2 comments on “Canada’s envoy to Myanmar issues interim report on Rohingya crisis
  1. Avatar Paul Smithe says:

    I am in Myanmar right now. Talking to locals, its a totally different story than the western media spin. This is yet another cash grab, for a bogus problem that tax payers will be on the hook for. I was here when the ‘conflict’ started and it was extremists from Bangladesh trying to convert Buddhists into Muslims, and killing people that didn’t convert, so they fought back.
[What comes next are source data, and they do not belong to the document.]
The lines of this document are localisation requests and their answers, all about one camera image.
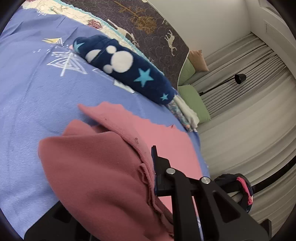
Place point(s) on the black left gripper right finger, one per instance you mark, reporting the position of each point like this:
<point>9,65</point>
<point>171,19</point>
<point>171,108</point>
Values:
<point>201,209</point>

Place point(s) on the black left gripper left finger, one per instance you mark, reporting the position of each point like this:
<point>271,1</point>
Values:
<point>58,224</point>

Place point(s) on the pink knit garment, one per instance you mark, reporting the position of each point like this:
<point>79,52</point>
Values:
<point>104,174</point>

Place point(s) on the folded white and floral clothes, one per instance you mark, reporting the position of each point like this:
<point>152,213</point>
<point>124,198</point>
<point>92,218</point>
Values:
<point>186,116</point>

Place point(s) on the green cushion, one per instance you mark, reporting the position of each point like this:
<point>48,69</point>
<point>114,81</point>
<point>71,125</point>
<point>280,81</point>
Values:
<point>194,101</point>
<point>186,73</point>

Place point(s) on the grey curtain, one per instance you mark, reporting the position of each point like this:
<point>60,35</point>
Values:
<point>252,125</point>

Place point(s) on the black floor lamp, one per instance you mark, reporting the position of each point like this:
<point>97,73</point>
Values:
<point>239,78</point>

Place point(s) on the purple patterned bed sheet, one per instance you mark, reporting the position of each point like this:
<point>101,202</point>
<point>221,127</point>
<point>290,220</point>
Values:
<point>42,83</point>

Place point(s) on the beige pillow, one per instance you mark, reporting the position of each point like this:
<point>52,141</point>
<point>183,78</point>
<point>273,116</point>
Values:
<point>197,60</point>

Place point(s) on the navy star fleece roll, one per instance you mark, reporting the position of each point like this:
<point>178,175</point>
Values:
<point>125,66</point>

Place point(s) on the dark deer pattern mattress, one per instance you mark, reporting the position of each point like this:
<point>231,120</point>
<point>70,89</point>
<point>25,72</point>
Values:
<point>142,24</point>

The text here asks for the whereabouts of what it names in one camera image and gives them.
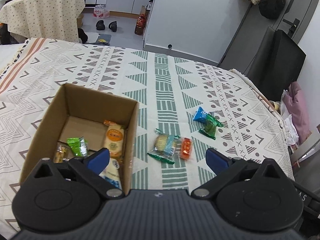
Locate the patterned bed blanket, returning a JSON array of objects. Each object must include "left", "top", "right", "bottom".
[{"left": 1, "top": 38, "right": 293, "bottom": 238}]

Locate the light green packet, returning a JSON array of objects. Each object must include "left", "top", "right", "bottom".
[{"left": 67, "top": 137, "right": 88, "bottom": 157}]

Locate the red oil bottle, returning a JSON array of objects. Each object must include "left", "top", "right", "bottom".
[{"left": 135, "top": 14, "right": 146, "bottom": 35}]

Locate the dotted cloth covered table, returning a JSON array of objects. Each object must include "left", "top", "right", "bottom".
[{"left": 1, "top": 0, "right": 85, "bottom": 42}]

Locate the brown cardboard box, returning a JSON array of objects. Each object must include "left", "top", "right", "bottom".
[{"left": 20, "top": 83, "right": 139, "bottom": 194}]

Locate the teal cracker packet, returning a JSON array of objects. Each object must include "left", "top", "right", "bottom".
[{"left": 147, "top": 128, "right": 181, "bottom": 165}]

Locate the small red orange packet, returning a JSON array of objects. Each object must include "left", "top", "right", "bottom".
[{"left": 180, "top": 138, "right": 193, "bottom": 160}]

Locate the black slipper left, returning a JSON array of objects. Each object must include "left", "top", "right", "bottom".
[{"left": 96, "top": 20, "right": 105, "bottom": 30}]

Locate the orange bread snack packet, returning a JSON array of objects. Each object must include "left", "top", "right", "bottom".
[{"left": 104, "top": 120, "right": 125, "bottom": 160}]

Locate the pink pillow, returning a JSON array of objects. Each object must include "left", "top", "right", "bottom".
[{"left": 283, "top": 81, "right": 310, "bottom": 144}]

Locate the yellow nut packet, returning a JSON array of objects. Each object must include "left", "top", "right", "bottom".
[{"left": 53, "top": 143, "right": 69, "bottom": 163}]

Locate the black slipper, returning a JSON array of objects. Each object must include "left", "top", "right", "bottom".
[
  {"left": 108, "top": 21, "right": 117, "bottom": 32},
  {"left": 96, "top": 20, "right": 105, "bottom": 30}
]

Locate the blue snack packet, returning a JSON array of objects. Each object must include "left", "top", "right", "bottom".
[{"left": 193, "top": 107, "right": 209, "bottom": 124}]

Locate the black slipper right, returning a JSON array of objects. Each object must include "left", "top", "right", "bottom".
[{"left": 108, "top": 21, "right": 117, "bottom": 32}]

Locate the green snack packet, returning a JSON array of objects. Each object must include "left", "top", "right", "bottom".
[{"left": 199, "top": 114, "right": 224, "bottom": 140}]

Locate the hanging black bag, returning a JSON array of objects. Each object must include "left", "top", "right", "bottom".
[{"left": 259, "top": 0, "right": 285, "bottom": 20}]

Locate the pink water bottle pack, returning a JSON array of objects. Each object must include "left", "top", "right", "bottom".
[{"left": 93, "top": 4, "right": 110, "bottom": 19}]
They are booting out these extremists so that peaceful Buddhists can live in their own country. What country lets foreign extremist murderers stay in their country? Give it up cash cow grabbing story tellers… its just too bad no one understands whats really going on here.

  2. Avatar Nurun Nabi says:

    Bob, to day Myanmar has barred UN envoy Yanghee lee to visit Myanmar. I sincerely hope you continue search for peace for Myanmar Rohyangas. Dont give up.